Learning rate decay Reduce learning rate over epochs via a schedule. Fast start + stable fine-tuning. Bad schedule can stall learning. When learning slows; for better final results.
Batch normalization (BN) Normalize activations during training; keep moving stats for inference. More stable optimization; often allows higher learning rates. Train vs inference behavior differs; placement matters. Deeper MLPs; unstable/sensitive training.

Practical workflow

Use this as a repeatable checklist when optimization is the bottleneck.

  1. Normalize inputs first (rescale images or use a normalization layer).
  2. Start with a reliable optimizer (Adam is a common default), and keep other knobs fixed.
  3. Pick a reasonable batch size (e.g., 64–256) and train for a small number of epochs to validate the setup.
  4. Watch training + validation curves, not just final accuracy.
  5. If training is unstable:
  6. Lower learning rate.
  7. Add batch normalization (especially in deeper networks).
  8. Try momentum (SGD+momentum) or RMSProp if needed.
  9. Add learning rate decay once the model is learning but improvements slow down.

Common mistakes (and fixes)

  • Mistake: No input normalization.

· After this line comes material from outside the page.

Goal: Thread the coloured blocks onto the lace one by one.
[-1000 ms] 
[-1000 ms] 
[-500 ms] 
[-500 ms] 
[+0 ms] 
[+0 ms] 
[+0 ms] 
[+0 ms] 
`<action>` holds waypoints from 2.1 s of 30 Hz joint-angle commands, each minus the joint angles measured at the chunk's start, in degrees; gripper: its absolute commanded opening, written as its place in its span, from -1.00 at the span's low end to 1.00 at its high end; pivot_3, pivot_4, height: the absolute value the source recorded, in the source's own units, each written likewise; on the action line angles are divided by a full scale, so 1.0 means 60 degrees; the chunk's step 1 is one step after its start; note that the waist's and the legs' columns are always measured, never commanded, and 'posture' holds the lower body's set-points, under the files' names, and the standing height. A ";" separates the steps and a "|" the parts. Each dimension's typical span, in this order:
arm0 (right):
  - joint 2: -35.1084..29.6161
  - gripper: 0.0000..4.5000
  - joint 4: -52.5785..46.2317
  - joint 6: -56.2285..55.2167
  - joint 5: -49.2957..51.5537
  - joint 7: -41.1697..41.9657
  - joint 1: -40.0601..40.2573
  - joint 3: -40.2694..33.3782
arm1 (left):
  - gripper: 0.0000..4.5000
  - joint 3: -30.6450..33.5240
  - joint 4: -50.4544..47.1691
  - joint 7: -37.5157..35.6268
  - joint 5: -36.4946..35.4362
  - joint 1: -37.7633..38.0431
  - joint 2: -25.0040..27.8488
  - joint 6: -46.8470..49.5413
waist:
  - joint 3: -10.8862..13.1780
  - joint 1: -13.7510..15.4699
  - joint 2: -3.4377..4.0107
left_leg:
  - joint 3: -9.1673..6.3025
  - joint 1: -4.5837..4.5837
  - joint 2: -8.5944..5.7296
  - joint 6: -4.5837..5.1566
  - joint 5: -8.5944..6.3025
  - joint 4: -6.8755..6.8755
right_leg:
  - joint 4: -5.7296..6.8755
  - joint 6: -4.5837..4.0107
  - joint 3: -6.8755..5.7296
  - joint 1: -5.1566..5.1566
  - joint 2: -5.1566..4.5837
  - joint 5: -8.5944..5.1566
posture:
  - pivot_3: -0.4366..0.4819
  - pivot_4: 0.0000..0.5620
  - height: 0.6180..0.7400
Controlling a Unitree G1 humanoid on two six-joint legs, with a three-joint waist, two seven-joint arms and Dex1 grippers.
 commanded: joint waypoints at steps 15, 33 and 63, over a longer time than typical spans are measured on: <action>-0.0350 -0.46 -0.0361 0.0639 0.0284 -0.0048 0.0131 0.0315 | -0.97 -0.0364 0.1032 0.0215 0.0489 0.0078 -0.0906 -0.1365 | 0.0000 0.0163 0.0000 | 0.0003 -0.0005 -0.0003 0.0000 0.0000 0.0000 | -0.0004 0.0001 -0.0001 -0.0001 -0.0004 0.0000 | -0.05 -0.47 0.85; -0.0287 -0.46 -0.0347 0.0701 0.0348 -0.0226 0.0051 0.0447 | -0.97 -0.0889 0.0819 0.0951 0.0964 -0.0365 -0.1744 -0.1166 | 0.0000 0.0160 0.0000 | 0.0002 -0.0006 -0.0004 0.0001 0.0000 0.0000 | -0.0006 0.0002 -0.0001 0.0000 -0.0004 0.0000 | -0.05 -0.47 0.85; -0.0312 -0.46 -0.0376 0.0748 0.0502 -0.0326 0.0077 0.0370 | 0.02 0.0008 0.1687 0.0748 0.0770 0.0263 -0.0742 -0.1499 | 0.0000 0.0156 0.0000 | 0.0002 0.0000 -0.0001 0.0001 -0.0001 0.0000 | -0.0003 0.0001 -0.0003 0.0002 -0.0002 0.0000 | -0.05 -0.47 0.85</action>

Fix: rescale/standardize inputs early in the pipeline.
  • Mistake: Learning rate too high. Fix: reduce LR by 10× and retry before changing architecture.
  • Mistake: Confusing optimizer problems with model capacity. Fix: stabilize optimization first, then adjust model size.
  • Mistake: Changing many knobs at once. Fix: one change per run; keep short notes.

Quick glossary

  • Hyperparameter: a setting you choose (learning rate, batch size, optimizer, momentum).
  • Saddle point: a flat-ish point that is not a true minimum; gradients can be small but you’re not “done.”
  • SGD: stochastic gradient descent (often implemented as mini-batch updates in practice).
  • Mini-batch gradient descent: update using a batch (typical default).
  • Moving average: a smoothed estimate of a noisy signal across steps.
  • Momentum: uses a moving average of gradients to smooth direction.
  • RMSProp: uses a moving average of squared gradients to adapt step sizes.
  • Adam: combines momentum-like direction + RMSProp-like scaling.
  • Learning rate decay: decreases learning rate over epochs/steps to fine-tune.
  • Batch normalization: normalizes activations during training and uses moving averages for inference.

Optimize like a scientist: keep the data clean, change one knob at a time, and trust the process more than your guesses.